7. Take the second path on the left, passing through a wide metal gate. Pass a disused stile and walk ahead to the centre of the grass clearing. Walk towards a small waymarker until you reach a small crossroads. Go straight ahead (uphill) to join the grass path. Stay alongside the tall fence on your right to its end and then follow the path as it swings left into woodland. At the first small junction, bear left and then turn right and cross the stream via the wooden footbridge. At the far side of the bridge, turn immediately left through a stretch of coppiced trees and then bear right, onto the edge of a golf course.
8. Keep straight ahead, staying close to the line of trees on your left. Cross the parking area and walk straight ahead on the wide grass verge, with the fenced driving range to your right. Pass to the left of the driving range building, past a disused stile to reach a junction with the road, Barhatch Lane. Cross over the road and walk ahead into the entrance for Wyphurst Home Farm (signed as a bridleway).

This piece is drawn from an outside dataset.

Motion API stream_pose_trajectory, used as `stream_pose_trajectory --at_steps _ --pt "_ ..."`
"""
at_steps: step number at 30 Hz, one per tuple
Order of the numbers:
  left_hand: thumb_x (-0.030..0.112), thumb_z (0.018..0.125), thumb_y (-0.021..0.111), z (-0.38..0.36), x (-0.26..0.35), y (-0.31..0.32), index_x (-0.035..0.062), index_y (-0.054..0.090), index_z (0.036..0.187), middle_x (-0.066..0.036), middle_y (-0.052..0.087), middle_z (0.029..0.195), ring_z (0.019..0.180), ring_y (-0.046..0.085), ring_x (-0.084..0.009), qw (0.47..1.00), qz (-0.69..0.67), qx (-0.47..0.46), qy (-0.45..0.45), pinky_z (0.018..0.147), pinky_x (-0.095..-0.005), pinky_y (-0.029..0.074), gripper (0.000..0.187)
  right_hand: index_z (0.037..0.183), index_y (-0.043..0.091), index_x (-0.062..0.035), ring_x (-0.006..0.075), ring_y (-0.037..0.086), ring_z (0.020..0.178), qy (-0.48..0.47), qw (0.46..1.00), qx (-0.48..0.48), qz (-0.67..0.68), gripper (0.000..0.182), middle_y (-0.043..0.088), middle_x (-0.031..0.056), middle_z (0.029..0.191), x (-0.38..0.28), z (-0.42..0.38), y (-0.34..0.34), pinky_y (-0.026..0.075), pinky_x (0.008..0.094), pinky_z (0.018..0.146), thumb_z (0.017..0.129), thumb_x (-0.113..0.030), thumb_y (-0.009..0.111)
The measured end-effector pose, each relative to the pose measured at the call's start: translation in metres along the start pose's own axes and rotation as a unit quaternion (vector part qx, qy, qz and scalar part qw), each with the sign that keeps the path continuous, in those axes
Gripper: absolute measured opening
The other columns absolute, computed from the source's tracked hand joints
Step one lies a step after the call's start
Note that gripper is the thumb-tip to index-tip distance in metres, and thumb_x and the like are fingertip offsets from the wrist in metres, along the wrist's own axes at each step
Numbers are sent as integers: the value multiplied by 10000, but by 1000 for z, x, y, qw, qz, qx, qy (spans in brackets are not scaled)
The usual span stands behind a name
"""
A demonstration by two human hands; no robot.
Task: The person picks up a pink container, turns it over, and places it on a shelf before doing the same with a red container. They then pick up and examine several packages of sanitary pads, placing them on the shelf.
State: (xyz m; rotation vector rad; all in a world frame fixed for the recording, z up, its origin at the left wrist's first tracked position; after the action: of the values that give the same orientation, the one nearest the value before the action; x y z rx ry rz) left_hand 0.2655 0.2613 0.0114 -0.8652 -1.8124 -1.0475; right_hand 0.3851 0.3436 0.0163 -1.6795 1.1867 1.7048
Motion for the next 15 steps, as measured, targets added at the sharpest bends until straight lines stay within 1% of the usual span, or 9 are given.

9. When you reach a junction marked with a fingerpost, turn right, continuing on the public bridleway. Walk straight ahead, and eventually, you will come to a waymarker post underneath wooden pylons. The main route back to the car park continues on the bridleway ahead. The path crosses a stream and then 300 metres further along, you will come to a junction with a side track on your right. Do NOT take this, instead keep ahead along the main stone track, passing the entrance for Colmans Farmhouse on your right.
10. When you come to a fork in the woodland bridleway, keep left. As you enter a small clearing, follow the main track, staying alongside the tall wire fence on your left. At the bottom of the slope, keep ahead (uphill) for just a few paces. Where the track swings hard left, fork right to join the narrow footpath. Continue straight ahead and at the next fork, take the left¬hand path (NOT the sunken path). A few paces later you will approach a waymarker post. Fork left, just before the post, onto a path leading you through the bracken and onto the main footpath leading back to Car Park 5.
• The Greensand Way is a long-distance path of 108 miles that runs from Haslemere in Surrey to Hamstreet in Kent. It was opened in 1980 and is jointly managed by Kent and Surrey county councils.
• The trail follows the Greensand Ridge, a layer of lower greensand that was laid down in the Lower Cretaceous period, more than 100 million years ago.
• The Inspiring Views project, the brainchild of Surrey Hills Arts, aims to discover, reveal and interpret the views from the Surrey Hills Area of Outstanding Natural Beauty.